Os números revelam uma realidade preocupante: enquanto o Brasil amarga derrotas para França (0-1) e Japão (1-2), conseguiu vencer apenas Coreia do Sul e Senegal, além de empatar com a Tunísia. O retrospecto contrasta drasticamente com seleções tradicionalmente consideradas menos favoritas, que apresentam aproveitamento superior no mesmo período analisado.
Espanha consolida favoritismo com campanha perfeita
No topo da hierarquia mundial, a Espanha mantém invencibilidade impressionante nos últimos cinco jogos, com quatro vitórias e um empate, totalizando 86,7% de aproveitamento. A seleção comandada por Luis de la Fuente venceu a Sérvia por 3 a 0 na última data FIFA, confirmando a consistência que a levou ao título da Eurocopa com campanha de sete vitórias em sete partidas.
A base espanhola, formada por jovens talentos como Lamine Yamal e um meio-campo técnico capaz de controlar o ritmo dos jogos, representa o modelo de estabilidade que falta ao Brasil. Segundo apuração do SportNavo, a manutenção de um padrão tático claro, aliada à reposição de peças sem queda brusca de rendimento, consolida a Espanha como principal favorita ao título mundial.

Argentina mantém competitividade apesar da renovação
A Argentina, segunda colocada no ranking FIFA, apresenta aproveitamento de 80% nos últimos cinco jogos, com quatro vitórias e uma derrota. Os atuais campeões mundiais venceram a Mauritânia por 2 a 1 na sexta-feira, mesmo com Messi começando no banco de reservas e entrando apenas no segundo tempo, quando o placar já marcava 2 a 0.
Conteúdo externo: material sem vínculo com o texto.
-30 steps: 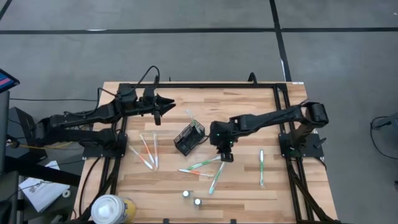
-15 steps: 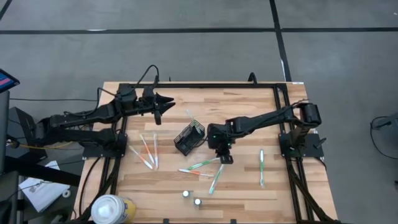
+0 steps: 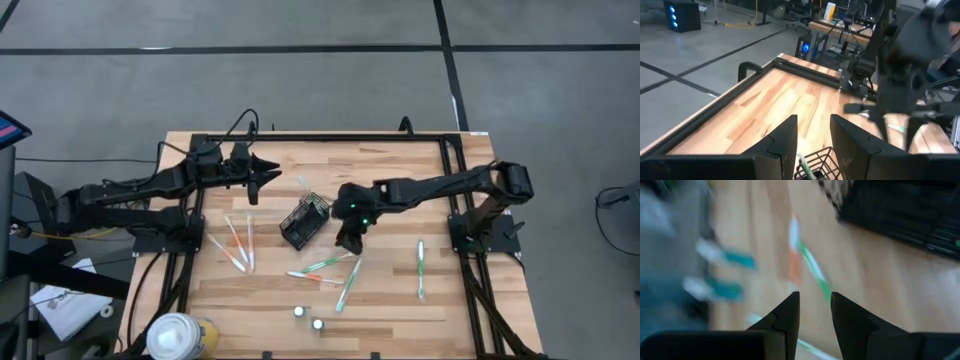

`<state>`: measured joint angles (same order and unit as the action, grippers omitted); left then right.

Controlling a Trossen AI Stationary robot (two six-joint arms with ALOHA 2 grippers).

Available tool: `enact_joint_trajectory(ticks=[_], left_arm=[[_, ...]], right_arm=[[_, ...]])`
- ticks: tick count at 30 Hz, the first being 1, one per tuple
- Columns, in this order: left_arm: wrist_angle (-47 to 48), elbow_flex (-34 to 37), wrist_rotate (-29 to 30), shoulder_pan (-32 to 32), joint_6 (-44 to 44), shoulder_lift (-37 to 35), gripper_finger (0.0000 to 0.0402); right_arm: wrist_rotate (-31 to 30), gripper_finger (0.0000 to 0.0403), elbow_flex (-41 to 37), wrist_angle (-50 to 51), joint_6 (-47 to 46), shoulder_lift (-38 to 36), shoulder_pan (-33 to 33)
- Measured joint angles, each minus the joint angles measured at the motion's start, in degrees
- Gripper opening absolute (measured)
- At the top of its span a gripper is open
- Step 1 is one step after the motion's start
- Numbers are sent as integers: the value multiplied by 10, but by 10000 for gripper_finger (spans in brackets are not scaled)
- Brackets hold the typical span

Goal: Pick & Place toothbrushing station
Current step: Put the left green toothbrush into the wire organizer

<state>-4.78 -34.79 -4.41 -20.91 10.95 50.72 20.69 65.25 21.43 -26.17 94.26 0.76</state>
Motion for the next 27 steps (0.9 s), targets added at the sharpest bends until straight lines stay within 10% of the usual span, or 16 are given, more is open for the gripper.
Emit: enact_joint_trajectory(ticks=[8, 14, 27], left_arm=[[-1, 0, 1, -1, 11, -9, 112], [2, 0, -8, -1, 2, -7, 112], [-1, 0, -156, 0, 21, -7, 112]], right_arm=[[-184, 102, 2, -149, -479, -31, 83], [-478, 102, 7, -173, -845, 22, 154], [-404, 102, 264, 76, -973, 255, 180]])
O contraste entre as duas principais potências sul-americanas fica evidente na abordagem tática e na preparação. Enquanto a Argentina mantém um processo gradual de renovação sem perder competitividade, liderando as Eliminatórias da América do Sul, o Brasil atravessa um período de instabilidade que se reflete nos resultados inconsistentes.
Derrota para França expõe limitações táticas
A péssima impressão deixada na derrota por 1 a 0 para a França, na quinta-feira (26), simboliza os problemas estruturais da seleção brasileira. Mesmo jogando boa parte do segundo tempo com um jogador a mais, após expulsão do adversário, a equipe de Ancelotti foi dominada taticamente e não conseguiu criar oportunidades claras de gol.
A análise do SportNavo sobre o desempenho recente indica que o Brasil chega ao ciclo final da preparação para a Copa de 2026 em condição menos estável que seus principais concorrentes. França e Inglaterra, outras candidatas ao título, apresentam aproveitamento superior a 70% no mesmo recorte temporal, evidenciando maior consistência nos resultados.
O ranking de jogadores de "primeira prateleira" ainda coloca o Brasil entre os líderes mundiais, com nomes como Alisson, Gabriel Magalhães, Marquinhos, Raphinha e Vinicius Jr. No entanto, a qualidade individual não tem se traduzido em resultados coletivos satisfatórios, gerando preocupação entre torcedores e especialistas.
A próxima data FIFA, marcada para março de 2025, será crucial para o Brasil reverter a tendência negativa e recuperar a confiança antes do torneio mundial. As Eliminatórias da CONMEBOL seguem sendo o principal laboratório para Ancelotti testar formações e encontrar o equilíbrio necessário entre talento individual e organização coletiva.